En diciembre se cumplirán cincuenta años de la terminación del Concilio Ecuménico Vaticano II. Fue un acontecimiento eclesial de enorme importancia que ha tenido también gran repercusión en los acontecimientos extra eclesiales de estos cincuenta años.
Una de sus consecuencias fue el cambio en las problemáticas relaciones entre la Iglesia y el mundo moderno. Cambio paradójico, por cierto, ya que la Iglesia y el mundo moderno arreglaban cuentas en el momento en que el mundo moderno llegaba a su fin. Pero si uno mira al concilio con más cuidado puede constatar que su atención y preocupación no era tanto el mundo moderno, sino el mundo como la realidad temporal en que se desarrolla el drama humano.
En cierto sentido era válida la interpretación del Concilio como ajuste de cuentas, critica y reconciliación, con el mundo moderno, pero también, y sobre todo, creo, es correcta la interpretación del Concilio como luz y orientación para las relaciones Iglesia y mundo hacía el futuro. La imagen de la puerta es sugestiva para entender lo que queremos decir, por una puerta se sale al tiempo que se ingresa, se sale de, para entrar a. Se trata de una puerta abierta, no de una puerta cerrada.
Esta imagen de la puerta por donde se cruza como cuando se pasa de una habitación a otra o de un adentro a un afuera, parece reflejar también el momento de cambio que estamos viviendo; de cambio de época, del paso de una “constelación cultural” a otra. Y aquí evoco el título del ya casi olvidado “Cruzando el umbral de la esperanza” porque ayuda también a entender el momento o periodo de estar en el umbral, de estar cruzando el umbral, es decir pasando por la puerta del también llamado “cambio de época”.
Por más acelerado que sea el movimiento de la historia, no se pasa en un día tal suerte de umbral.
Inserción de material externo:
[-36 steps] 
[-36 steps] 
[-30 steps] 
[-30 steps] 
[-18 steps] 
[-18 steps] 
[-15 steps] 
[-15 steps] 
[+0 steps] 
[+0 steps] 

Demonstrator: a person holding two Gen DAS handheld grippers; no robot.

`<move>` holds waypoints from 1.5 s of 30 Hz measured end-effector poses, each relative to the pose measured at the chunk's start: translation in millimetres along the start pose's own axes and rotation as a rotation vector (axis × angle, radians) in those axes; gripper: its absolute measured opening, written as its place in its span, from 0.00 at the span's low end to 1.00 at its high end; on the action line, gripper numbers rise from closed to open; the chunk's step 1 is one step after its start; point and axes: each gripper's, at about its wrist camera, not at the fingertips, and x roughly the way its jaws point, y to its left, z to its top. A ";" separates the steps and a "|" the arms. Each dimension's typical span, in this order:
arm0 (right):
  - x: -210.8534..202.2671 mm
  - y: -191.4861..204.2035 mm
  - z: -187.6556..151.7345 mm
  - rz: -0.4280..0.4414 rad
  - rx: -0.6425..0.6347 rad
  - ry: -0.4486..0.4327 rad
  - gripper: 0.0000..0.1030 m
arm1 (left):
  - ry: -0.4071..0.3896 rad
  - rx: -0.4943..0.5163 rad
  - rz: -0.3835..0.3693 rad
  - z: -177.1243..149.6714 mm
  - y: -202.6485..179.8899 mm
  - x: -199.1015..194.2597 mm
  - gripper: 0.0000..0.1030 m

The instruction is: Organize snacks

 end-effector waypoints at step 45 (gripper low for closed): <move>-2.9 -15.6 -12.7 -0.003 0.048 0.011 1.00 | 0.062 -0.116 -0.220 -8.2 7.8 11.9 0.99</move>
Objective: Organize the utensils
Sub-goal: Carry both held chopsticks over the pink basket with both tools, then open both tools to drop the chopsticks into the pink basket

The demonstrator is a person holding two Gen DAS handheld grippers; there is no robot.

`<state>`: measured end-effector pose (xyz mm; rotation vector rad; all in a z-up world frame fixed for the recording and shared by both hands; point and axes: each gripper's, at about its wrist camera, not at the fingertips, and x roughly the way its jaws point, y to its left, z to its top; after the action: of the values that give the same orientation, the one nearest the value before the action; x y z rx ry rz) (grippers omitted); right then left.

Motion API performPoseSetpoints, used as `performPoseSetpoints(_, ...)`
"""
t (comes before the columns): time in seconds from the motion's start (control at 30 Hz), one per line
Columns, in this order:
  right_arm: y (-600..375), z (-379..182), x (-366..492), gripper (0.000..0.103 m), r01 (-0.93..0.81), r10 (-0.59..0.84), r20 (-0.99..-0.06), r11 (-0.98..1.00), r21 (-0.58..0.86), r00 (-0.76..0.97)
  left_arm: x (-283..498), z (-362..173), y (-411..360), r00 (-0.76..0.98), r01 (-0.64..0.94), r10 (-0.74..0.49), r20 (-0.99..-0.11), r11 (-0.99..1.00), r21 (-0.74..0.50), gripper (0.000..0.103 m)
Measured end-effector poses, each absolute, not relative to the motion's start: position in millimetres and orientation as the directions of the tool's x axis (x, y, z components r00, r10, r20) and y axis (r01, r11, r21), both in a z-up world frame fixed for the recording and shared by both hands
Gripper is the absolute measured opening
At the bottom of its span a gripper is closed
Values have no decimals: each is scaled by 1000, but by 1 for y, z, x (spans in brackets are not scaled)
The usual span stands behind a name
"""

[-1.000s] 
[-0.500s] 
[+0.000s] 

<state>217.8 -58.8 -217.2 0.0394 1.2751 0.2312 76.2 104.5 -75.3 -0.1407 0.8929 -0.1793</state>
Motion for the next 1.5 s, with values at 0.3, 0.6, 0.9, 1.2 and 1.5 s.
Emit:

La imagen de la turbulencia nos ayuda para referirnos a ese periodo en el que un mundo parece derrumbarse sin que se vea claro qué es lo que ha de surgir; en esa situación se puede constatar que no todo lo anterior ha acabado, ni está claro lo nuevo: uno no puede pasar por una puerta con todo el equipaje que quiera, algo se queda y algo pasa; pero tampoco lo nuevo es una creación ex nihilo que dé por clausurado todo lo anterior. De cualquier manera que se le vea, hay que aplicar aquí, por más difícil que sea, la sentencia evangélica de “vino nuevo en odres nuevos” (Mt 9, 17).
Estas consideraciones me parecen oportunas hoy, 28 de agosto, en que celebramos a san Agustín (354-430), quien vivió a su manera el umbral dramático –¿puede ser de otra manera?– de un cambio de época: del final de la Antigüedad, la implosión o caída violenta y dramática del Imperio Romano, al surgimiento de lo que entonces no se sabía qué sería y que ahora llamamos Edad Media (con sus tan contrastantes etapas).
Sus escritos, de manera destacada su célebre “Ciudad de Dios”, parecen tener una significación análoga, no igual, al Vaticano II. Desde luego en un caso se trata del pensamiento de un autor y en el otro de un Concilio Ecuménico, el más grande de la historia en cuanto al número de sus participantes. Pero también distintos en cuanto a su valor como pensamiento teológico, por más autorizado que sea, en el primer caso y en el segundo como un acto de magisterio solemne de la Iglesia universal. El primero ayudó a los cristianos de su tiempo y a muchas generaciones posteriores a cruzar aquel complicado umbral y a orientarse en la construcción de un mundo nuevo. De paso puso los cimientos y las grandes líneas de la filosofía y la teología de la historia.
El Concilio Vaticano II con sus grandes documentos, de manera particular con la Constitución Gaudium et Spes, es la gran referencia para saldar cuentas con la Modernidad que termina y trazar las líneas maestras de la construcción de la nueva civilización por venir o adveniente, en el sentido de que empieza a configurarse desde ahora. Con esto no pretendo decir que éste es todo el sentido y valor del Vaticano II, pero sí uno de sus aspectos relevantes.
La Ciudad de Dios fue leída y releída, bien y mal interpretada, todavía hoy es una referencia ineludible llena de enseñanzas y aliento. El Vaticano II también ha sido leído y releído, bien y mal interpretado, y su actualidad es más patente hoy que hace cincuenta años y quiza lo será más en el futuro. Su lectura y comprensión es hoy más necesaria.
La generación del Vaticano II está pasando, un signo de esto es que el Papa Francisco y casi la totalidad, tal vez haya alguna excepción, de los obispos en funciones no participaron en este concilio. De cualquier manera hoy, día de San Agustín, evocando los primeros cincuenta años de la realización del Vaticano II, nos parece este un buen tema para reflexionar en estos temas.